Judge of Kerala High Court
- In office 5 January 2009 – 5 May 2019
- Nominated by: K. G. Balakrishnan
- Appointed by: Pratibha Patil

Personal details
- Born: 1 June 1959 (age 67) Kerala
- Citizenship: Indian
- Alma mater: Government Law College, Ernakulam
- Website: High Court of Chhattisgarh

= P. R. Ramachandra Menon =

Former Chief Justice of Chhattisgarh High Court

Parappillil Ramakrishnan Nair Ramachandra Menon is a retired Indian judge, a former Chief justice of Chhattisgarh High Court and former judge of Kerala High Court.

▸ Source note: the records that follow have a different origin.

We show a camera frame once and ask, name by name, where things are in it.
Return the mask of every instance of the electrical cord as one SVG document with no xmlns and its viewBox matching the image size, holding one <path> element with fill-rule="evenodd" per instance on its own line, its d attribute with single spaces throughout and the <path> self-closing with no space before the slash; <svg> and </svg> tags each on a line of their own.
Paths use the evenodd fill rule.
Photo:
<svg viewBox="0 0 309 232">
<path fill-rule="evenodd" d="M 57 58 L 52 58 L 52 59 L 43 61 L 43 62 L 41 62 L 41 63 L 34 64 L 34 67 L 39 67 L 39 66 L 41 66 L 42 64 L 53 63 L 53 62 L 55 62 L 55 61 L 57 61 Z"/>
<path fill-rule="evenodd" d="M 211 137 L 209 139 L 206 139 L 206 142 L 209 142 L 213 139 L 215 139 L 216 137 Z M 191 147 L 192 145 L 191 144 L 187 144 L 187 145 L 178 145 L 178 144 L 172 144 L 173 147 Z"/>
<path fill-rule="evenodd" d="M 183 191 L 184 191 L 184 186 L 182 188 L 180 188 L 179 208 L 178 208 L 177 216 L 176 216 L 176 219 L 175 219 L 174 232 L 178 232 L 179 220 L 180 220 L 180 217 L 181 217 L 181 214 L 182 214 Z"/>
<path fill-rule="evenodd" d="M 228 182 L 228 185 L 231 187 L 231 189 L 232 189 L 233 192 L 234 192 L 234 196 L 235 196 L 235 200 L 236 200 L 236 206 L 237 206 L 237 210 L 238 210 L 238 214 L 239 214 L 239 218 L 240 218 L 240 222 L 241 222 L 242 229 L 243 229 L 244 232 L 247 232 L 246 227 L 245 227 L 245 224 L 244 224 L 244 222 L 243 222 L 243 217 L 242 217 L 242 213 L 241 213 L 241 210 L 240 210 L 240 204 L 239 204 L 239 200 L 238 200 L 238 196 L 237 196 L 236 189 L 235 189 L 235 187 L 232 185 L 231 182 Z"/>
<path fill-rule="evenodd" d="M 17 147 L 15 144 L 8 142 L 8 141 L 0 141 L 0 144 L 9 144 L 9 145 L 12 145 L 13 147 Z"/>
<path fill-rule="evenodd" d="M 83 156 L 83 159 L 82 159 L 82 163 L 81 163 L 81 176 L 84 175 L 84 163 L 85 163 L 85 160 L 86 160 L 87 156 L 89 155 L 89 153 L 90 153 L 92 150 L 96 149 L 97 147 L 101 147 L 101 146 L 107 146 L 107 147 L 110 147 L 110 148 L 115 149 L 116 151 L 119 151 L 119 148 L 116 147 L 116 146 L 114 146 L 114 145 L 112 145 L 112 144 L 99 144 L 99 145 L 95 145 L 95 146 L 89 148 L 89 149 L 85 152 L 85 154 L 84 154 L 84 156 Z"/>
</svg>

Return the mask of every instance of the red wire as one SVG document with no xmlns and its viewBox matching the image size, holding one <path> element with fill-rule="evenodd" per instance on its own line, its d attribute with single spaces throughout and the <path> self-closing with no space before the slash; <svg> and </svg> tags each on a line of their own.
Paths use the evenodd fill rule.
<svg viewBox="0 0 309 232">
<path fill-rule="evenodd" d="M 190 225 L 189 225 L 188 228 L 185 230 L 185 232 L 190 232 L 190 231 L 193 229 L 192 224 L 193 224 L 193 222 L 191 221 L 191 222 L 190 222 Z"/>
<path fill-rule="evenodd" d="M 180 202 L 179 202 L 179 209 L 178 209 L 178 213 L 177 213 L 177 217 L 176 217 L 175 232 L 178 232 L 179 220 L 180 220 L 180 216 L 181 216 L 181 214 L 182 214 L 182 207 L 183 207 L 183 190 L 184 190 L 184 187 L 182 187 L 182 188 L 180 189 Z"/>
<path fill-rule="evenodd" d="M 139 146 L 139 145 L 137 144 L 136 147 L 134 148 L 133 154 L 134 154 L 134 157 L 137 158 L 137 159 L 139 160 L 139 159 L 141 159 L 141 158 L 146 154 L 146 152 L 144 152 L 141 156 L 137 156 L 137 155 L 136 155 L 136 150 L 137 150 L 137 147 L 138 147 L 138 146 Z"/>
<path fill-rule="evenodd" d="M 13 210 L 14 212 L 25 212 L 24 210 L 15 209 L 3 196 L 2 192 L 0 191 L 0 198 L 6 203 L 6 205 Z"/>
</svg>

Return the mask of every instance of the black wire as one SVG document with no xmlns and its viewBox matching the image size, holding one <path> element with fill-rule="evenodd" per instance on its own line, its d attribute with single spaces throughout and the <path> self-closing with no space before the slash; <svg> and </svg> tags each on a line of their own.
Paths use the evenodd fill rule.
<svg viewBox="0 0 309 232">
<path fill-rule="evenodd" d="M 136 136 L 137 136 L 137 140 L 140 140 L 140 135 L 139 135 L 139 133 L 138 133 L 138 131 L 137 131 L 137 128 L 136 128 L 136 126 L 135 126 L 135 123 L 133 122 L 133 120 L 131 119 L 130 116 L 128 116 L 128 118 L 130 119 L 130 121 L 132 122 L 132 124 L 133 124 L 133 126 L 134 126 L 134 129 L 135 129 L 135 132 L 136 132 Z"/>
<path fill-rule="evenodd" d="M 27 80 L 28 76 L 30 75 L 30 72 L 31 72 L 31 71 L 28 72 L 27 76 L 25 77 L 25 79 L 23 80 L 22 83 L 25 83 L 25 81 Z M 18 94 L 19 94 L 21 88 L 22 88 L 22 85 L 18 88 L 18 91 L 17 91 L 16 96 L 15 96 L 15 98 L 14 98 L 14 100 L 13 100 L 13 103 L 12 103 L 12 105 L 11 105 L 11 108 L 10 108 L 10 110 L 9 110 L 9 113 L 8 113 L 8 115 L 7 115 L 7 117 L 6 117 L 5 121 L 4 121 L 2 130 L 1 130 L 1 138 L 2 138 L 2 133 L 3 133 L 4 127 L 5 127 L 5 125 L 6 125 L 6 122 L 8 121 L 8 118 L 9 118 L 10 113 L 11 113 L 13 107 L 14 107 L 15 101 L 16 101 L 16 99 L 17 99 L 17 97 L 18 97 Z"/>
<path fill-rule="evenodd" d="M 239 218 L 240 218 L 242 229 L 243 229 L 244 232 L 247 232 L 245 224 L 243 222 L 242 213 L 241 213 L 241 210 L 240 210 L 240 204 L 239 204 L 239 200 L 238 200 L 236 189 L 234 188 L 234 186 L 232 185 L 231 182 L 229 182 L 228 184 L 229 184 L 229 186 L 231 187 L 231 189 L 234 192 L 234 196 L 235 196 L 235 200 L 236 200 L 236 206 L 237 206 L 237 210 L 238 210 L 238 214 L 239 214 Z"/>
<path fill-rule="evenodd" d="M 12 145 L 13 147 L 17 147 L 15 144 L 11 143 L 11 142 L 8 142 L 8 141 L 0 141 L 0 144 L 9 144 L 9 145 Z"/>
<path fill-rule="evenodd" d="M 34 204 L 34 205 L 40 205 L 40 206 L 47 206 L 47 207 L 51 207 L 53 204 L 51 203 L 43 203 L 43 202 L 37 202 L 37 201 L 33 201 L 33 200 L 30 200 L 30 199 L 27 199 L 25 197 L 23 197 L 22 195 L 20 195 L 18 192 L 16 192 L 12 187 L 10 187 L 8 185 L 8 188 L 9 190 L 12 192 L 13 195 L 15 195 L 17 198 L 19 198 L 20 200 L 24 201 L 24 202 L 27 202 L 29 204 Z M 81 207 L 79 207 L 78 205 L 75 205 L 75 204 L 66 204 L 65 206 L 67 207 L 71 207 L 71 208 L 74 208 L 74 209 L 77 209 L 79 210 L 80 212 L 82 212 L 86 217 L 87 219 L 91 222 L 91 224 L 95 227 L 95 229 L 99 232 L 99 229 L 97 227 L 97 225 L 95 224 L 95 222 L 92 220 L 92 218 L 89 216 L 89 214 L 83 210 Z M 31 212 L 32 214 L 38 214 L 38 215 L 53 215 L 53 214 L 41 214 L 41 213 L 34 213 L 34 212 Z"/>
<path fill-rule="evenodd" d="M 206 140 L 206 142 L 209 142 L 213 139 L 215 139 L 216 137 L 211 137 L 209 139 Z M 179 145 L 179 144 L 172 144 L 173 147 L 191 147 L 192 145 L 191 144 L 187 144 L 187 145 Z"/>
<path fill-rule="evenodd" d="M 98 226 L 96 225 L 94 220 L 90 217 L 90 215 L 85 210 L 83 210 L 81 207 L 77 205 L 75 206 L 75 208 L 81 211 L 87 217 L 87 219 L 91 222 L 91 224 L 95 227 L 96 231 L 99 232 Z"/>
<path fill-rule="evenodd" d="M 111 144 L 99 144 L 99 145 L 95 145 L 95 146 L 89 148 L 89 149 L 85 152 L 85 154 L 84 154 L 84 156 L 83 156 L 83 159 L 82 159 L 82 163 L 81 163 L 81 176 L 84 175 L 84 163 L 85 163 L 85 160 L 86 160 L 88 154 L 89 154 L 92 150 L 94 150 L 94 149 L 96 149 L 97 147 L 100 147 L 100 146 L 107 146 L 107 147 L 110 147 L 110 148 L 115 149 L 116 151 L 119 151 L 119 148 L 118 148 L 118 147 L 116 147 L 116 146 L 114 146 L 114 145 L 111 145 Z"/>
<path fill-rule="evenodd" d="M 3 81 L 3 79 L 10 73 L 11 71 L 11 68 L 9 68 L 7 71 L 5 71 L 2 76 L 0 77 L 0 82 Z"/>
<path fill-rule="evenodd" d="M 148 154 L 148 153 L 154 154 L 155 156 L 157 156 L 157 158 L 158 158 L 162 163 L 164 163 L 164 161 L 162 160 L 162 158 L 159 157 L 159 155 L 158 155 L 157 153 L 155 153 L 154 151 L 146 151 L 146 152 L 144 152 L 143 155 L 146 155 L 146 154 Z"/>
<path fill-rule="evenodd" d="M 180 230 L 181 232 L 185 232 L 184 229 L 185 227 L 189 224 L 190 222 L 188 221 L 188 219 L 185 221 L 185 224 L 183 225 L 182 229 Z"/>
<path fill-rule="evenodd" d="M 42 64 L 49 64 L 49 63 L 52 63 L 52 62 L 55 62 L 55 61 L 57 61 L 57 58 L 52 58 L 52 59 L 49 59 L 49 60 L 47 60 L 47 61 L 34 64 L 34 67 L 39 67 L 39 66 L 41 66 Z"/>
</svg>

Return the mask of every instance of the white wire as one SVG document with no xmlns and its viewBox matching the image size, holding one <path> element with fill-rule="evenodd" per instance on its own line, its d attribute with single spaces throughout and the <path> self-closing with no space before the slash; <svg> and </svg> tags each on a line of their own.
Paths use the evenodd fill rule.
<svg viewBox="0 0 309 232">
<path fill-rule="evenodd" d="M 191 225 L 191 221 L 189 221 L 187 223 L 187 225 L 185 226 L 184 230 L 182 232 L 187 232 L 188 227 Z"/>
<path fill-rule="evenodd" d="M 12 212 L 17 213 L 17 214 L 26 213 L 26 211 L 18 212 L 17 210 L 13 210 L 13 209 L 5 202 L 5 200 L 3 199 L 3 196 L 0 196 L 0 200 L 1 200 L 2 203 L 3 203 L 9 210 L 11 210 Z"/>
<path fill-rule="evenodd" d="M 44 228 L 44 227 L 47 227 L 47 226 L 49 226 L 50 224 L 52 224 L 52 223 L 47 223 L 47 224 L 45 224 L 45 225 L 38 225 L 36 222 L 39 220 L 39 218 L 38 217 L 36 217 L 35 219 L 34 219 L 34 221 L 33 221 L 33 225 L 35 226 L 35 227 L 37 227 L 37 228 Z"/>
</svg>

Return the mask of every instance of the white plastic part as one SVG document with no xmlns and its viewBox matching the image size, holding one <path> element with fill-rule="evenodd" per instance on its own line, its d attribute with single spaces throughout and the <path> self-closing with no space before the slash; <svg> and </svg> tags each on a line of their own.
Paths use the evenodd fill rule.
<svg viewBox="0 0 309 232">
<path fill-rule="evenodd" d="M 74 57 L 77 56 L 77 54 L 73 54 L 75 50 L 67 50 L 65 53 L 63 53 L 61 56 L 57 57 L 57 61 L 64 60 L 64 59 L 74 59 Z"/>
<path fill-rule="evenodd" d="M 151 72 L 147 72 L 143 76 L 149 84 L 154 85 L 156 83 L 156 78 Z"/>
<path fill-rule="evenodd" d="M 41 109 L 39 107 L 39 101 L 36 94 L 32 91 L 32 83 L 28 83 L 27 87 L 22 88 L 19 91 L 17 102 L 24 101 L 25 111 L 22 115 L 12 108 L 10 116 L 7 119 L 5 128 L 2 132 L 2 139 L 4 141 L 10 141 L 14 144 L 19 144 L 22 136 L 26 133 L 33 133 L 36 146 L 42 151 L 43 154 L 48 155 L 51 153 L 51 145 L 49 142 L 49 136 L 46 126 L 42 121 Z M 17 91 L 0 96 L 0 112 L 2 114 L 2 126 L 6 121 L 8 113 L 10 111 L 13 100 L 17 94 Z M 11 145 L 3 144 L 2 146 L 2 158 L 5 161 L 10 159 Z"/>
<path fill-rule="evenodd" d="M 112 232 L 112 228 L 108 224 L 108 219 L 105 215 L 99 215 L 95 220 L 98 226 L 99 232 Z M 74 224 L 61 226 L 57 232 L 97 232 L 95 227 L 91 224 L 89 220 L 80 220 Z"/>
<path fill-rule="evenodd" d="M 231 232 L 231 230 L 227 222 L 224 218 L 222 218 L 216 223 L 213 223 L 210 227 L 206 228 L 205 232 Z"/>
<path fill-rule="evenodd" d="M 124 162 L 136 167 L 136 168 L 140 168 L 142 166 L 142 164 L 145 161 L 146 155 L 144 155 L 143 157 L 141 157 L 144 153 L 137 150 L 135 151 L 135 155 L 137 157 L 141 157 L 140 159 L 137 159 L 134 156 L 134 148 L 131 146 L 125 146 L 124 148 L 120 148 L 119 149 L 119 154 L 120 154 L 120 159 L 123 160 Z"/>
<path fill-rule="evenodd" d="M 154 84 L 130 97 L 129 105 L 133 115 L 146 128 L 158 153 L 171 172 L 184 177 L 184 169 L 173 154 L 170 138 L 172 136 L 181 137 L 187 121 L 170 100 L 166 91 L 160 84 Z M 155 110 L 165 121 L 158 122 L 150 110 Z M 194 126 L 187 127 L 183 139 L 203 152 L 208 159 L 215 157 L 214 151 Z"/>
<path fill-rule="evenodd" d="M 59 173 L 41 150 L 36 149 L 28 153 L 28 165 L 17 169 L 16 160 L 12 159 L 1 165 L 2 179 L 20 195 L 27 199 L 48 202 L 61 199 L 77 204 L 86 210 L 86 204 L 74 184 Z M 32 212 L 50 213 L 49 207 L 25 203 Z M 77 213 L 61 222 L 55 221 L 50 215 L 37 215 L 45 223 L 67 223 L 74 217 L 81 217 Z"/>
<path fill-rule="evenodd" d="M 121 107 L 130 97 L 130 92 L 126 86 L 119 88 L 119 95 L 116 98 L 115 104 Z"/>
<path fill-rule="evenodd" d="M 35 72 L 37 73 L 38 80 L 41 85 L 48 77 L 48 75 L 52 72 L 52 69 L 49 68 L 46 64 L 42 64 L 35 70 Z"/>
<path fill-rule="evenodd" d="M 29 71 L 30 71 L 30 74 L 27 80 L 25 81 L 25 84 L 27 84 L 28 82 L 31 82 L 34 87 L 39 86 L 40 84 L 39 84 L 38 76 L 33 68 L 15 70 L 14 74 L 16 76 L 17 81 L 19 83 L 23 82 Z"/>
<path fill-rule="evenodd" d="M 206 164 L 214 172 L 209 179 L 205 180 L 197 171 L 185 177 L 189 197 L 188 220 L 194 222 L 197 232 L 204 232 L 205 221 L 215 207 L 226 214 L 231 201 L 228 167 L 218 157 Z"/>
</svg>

==Early life and education==
Ramachandra Menon was born on 1 June 1959. He obtained a law degree from Government Law College, Ernakulam.

==Career==
Ramachandra Menon was enrolled as Advocate on 8 January 1983 and started practice at Ernakulam. He was elevated as Additional Judge of High Court of Kerala on 5 January 2009 and became permanent from 15 December 2010.

He was given charge as Chief justice of Chhattisgarh High Court on 30 April 2019 by President of India. He took oath on 6 May 2019 by Governor Anandiben Patel as Chief Justice of Chhattisgarh High Court.